# Ciao rossoneri!



## Tahva (20 Maggio 2013)

Ciao a tutti gli utenti di questo bel forum 
Mi chiamo Stefania e scrivo da Cagliari. Sono tifosissima del Milan da quando avevo la tenera età di 8 anni  nella vita studio e scrivo (ebbene sì  ), sia come autrice che come articolista freelance per alcuni siti.
Adoro leggere, scrivere (si era capito, vero?), suonare, creare. E amo lo sport, ma anche questo si era già capito 


Ciao a tutti, bazzicherò da queste parti!


----------



## Blu71 (20 Maggio 2013)

Benvenuta.


----------



## smallball (20 Maggio 2013)

benvenuta!!!!


----------



## Angstgegner (20 Maggio 2013)

Benvenuta Stefania!!!


----------



## admin (20 Maggio 2013)

Ciao Stefania, benvenuta! E se hai qualcosa da scrivere (qualche articolo o editoriale) siamo felici di pubblicarti!


----------



## Harvey (20 Maggio 2013)

La ragazza dei thriller psicologici  Mi ricordo di te... Benvenuta!


----------



## DannySa (20 Maggio 2013)

UèUè, ciao benvenuta ^^


----------



## robs91 (20 Maggio 2013)

Benvenuta!


----------



## MaggieCloun (20 Maggio 2013)

Ciao Benvenuta Stefania


----------



## pipporo (20 Maggio 2013)

Ciao .


----------



## Andreas89 (20 Maggio 2013)

Benvenuta Stefania.


----------



## Tahva (20 Maggio 2013)

Grazie a tutti per la calorosa accoglienza 



Harvey ha scritto:


> La ragazza dei thriller psicologici  Mi ricordo di te... Benvenuta!

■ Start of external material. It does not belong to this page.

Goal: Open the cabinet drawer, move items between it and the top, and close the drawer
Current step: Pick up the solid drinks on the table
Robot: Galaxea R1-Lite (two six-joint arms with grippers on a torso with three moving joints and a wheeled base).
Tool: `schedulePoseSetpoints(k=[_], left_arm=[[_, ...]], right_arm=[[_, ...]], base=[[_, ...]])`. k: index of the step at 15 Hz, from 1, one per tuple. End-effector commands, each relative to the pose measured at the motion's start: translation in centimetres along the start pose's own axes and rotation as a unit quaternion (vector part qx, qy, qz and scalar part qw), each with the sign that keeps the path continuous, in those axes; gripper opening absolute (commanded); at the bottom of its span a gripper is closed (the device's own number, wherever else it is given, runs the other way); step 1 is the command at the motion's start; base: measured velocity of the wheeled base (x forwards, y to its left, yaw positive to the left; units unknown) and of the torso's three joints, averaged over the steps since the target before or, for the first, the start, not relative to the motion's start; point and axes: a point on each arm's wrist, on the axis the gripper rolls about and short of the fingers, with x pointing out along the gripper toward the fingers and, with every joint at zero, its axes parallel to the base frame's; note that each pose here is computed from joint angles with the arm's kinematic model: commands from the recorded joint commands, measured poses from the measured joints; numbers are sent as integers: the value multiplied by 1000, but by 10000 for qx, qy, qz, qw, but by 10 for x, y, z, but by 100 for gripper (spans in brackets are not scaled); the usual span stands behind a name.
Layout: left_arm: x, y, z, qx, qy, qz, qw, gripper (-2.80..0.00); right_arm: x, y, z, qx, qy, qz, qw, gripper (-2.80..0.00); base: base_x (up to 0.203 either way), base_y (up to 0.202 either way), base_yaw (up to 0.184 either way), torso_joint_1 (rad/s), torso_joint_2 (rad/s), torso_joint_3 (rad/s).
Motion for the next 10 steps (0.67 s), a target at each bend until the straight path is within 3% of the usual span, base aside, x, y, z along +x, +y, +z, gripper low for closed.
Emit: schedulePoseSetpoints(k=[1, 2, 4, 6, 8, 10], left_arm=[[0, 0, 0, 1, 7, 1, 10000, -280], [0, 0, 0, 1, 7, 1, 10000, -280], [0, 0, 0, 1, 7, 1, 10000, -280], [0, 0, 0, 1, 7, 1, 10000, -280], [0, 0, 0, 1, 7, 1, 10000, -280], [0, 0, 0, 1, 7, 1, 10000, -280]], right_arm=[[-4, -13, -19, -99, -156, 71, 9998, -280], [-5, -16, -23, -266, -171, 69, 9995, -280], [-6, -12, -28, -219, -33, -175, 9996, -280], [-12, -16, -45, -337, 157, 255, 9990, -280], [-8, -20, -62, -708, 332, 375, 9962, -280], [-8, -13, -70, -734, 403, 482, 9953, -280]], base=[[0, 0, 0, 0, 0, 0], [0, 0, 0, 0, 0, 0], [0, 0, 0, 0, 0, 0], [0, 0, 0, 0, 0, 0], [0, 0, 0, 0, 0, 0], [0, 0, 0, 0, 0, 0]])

Ciao harvey, ci siamo già incontrati da qualche parte?


----------



## Hammer (20 Maggio 2013)

Benvenuta ^^


----------



## Tahva (20 Maggio 2013)

Grazie Hammer 



Harvey ha scritto:


> La ragazza dei thriller psicologici  Mi ricordo di te... Benvenuta!


harvey, svuotati la casella dei pm XD


----------



## Harvey (20 Maggio 2013)

Tahva ha scritto:


> Grazie Hammer
> 
> 
> harvey, svuotati la casella dei pm XD



Fatto!!!


----------